-2

From the W3C:

If an HTML document does not start with a BOM, and its encoding is not explicitly given by Content-Type metadata, and the document is not an iframe srcdoc document, then the character encoding used must be an ASCII-compatible character encoding

So How I can add a BOM which would mean the document is encoded in UTF16 for example?

user2284570
  • 2,891
  • 3
  • 26
  • 74
  • Do any browsers even reliably support those encodings? – Pekka Nov 17 '13 at 15:57
  • How are you encoding the document in those encodings in the first place? You should configure whatever tool you are using to set the encoding to include the BOM at the same time. – Quentin Nov 17 '13 at 15:59
  • @Pekka Unicode are standards for many years now. DO you know well-know program which don't support UTF32? :) – user2284570 Nov 17 '13 at 16:01
  • @user do you see a UTF-32 encoding in Chrome's or Firefox's encoding menus? – Pekka Nov 17 '13 at 16:05
  • @Quentin : like many peoples I use a text/advanced text editor for editing HTML files. Usually you choose to set the character encoding when you record the file. It re-open with right encoding in the editor, but you've got very strange result if you do the same in a web-browser (tried webkit/blink/presto/trident) :) . Since utf-8 is ascii compatible you just need to specify the right element. But According to the W3C, you need to add a BOM at the beginning of the HTML document to let character encoding like UTF-16 or UTF-323 work properly. – user2284570 Nov 17 '13 at 16:07
  • @Pekka: For firefox and chrome, I don't know... but seen in midori, thunderbird and Opera – user2284570 Nov 17 '13 at 16:17
  • It's not there in FF and Chrome. UTF-8 is generally the way to go on the Web at the moment. – Pekka Nov 17 '13 at 16:17
  • @Pekka웃 : Yes, with the exception of some charsets.... Thunderbird use gecko midori webkit and Opera blink... I'm seeing no reason why it shouldn't be in chrome and FF. – user2284570 Nov 17 '13 at 16:20
  • 1
    UTF8 can handle all character sets. That said, you haven't told us your operating system or editor. It will be an editor option to provide the BOM. For example, on Windows, Notepad++ can set the encoding to `UTF8 with BOM` or `UTF16` (which provides the BOM). – Mark Tolonen Nov 17 '13 at 17:43
  • @MarkTolonen: Read the comments... I don't really care about the editor for the conversion. In reality, I used the `iconv` command. – user2284570 Nov 17 '13 at 18:13
  • @Pekka웃 : [Firefox support UTF-32](https://bugzilla.mozilla.org/show_bug.cgi?id=604317 "Mozilla official bugzilla") – user2284570 Nov 17 '13 at 18:14
  • http://superuser.com/questions/381056/iconv-generating-utf-16-with-bom – Mark Tolonen Nov 17 '13 at 18:36
  • @MarkTolonen Ah Ok.... I thought the byte oder mask referred to the html language like the element do. I didn't know it was about the files in general... I don't have necessary rights for migrating this question, since in that case, it is not programming related. – user2284570 Nov 17 '13 at 18:39
  • note: the main advantage of UTF-32 is that it is a fixed length encoding. – user2284570 Nov 17 '13 at 19:56
  • Now it's off topic, I would prefer this question migrated rather than closed... – user2284570 Nov 21 '13 at 09:54

3 Answers3

2

You add a BOM by inserting U+FEFF (which is what the BOM is by definition) at the very start of the data. How you do that depends on how you are generating UTF-16 or UTF-32 in the first place.

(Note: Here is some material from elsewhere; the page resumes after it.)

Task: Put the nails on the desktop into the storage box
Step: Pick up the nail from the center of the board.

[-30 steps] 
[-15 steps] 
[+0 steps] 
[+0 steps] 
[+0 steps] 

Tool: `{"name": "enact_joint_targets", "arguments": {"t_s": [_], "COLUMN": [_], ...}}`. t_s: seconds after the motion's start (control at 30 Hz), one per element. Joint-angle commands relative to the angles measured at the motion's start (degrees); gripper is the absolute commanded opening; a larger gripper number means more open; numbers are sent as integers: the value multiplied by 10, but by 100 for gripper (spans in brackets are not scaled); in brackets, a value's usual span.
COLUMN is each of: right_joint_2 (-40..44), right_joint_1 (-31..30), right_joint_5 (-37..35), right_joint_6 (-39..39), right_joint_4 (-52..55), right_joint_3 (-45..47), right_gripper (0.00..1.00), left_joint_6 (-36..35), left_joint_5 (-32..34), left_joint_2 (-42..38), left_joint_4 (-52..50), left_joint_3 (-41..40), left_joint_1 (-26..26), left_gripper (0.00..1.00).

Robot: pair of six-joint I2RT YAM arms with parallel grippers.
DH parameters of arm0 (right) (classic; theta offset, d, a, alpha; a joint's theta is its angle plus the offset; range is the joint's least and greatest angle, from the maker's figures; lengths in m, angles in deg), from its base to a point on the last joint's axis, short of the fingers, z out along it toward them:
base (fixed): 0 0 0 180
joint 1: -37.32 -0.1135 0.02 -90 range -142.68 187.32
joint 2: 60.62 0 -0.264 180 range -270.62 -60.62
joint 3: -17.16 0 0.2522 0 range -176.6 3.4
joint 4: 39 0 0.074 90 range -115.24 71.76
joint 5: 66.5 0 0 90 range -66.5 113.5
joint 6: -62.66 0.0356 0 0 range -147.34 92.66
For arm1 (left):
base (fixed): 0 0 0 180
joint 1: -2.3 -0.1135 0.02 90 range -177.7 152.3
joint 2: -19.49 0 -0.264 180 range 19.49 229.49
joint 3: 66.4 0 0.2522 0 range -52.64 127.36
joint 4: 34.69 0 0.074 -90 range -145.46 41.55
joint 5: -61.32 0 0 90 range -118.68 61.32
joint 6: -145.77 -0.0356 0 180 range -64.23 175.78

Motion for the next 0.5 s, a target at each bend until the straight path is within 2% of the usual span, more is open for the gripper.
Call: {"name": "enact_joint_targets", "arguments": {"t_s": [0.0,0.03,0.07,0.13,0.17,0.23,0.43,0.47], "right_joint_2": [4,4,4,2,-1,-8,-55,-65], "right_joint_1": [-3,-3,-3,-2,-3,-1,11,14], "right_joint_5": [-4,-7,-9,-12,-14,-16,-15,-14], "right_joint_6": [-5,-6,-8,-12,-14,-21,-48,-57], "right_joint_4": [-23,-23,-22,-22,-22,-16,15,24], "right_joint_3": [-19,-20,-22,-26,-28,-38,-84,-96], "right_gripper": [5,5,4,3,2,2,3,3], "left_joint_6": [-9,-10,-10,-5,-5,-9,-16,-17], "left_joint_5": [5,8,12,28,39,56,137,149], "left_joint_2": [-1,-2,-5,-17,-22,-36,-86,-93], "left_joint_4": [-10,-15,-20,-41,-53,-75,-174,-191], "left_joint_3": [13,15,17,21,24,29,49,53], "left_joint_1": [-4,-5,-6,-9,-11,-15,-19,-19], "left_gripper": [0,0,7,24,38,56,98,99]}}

The “rephrased” question “how I can display an utf-16/utf-32 encoded html document?” is really a different, and the short answer is: mostly, you don’t. There is hardly any reason to use utf-16 or utf-32 for an HTML document. The recommendations clearly favor utf-8. But if you use utf-16 or utf-32, then you should primarily take care of Content-Type header, and additionally include a BOM.

Jukka K. Korpela
  • 195,524
  • 37
  • 270
  • 390
  • Again the content type header is for http only, not in e-mails... I recognize there are some problems according to the official [Unicode website](http://www.unicode.org/faq/utf_bom.html#utf16-5) which make some peoples prefer non standard encodings... – user2284570 Nov 17 '13 at 18:23
  • 2
    @user UTF-8 is very much a standard encoding. As far as the web is concerned, it currently is the lowest common denominator and the ideal way to go. – Pekka Nov 17 '13 at 18:33
  • @user2284570, proper e-mail format (MIME) has Content-Type headers. – Jukka K. Korpela Nov 17 '13 at 19:18
1

The hint is here:

its encoding is not explicitly given by Content-Type metadata

You should try that (by HTTP headers or by etc.) For inserting the BOM, your code editor should be able to do that.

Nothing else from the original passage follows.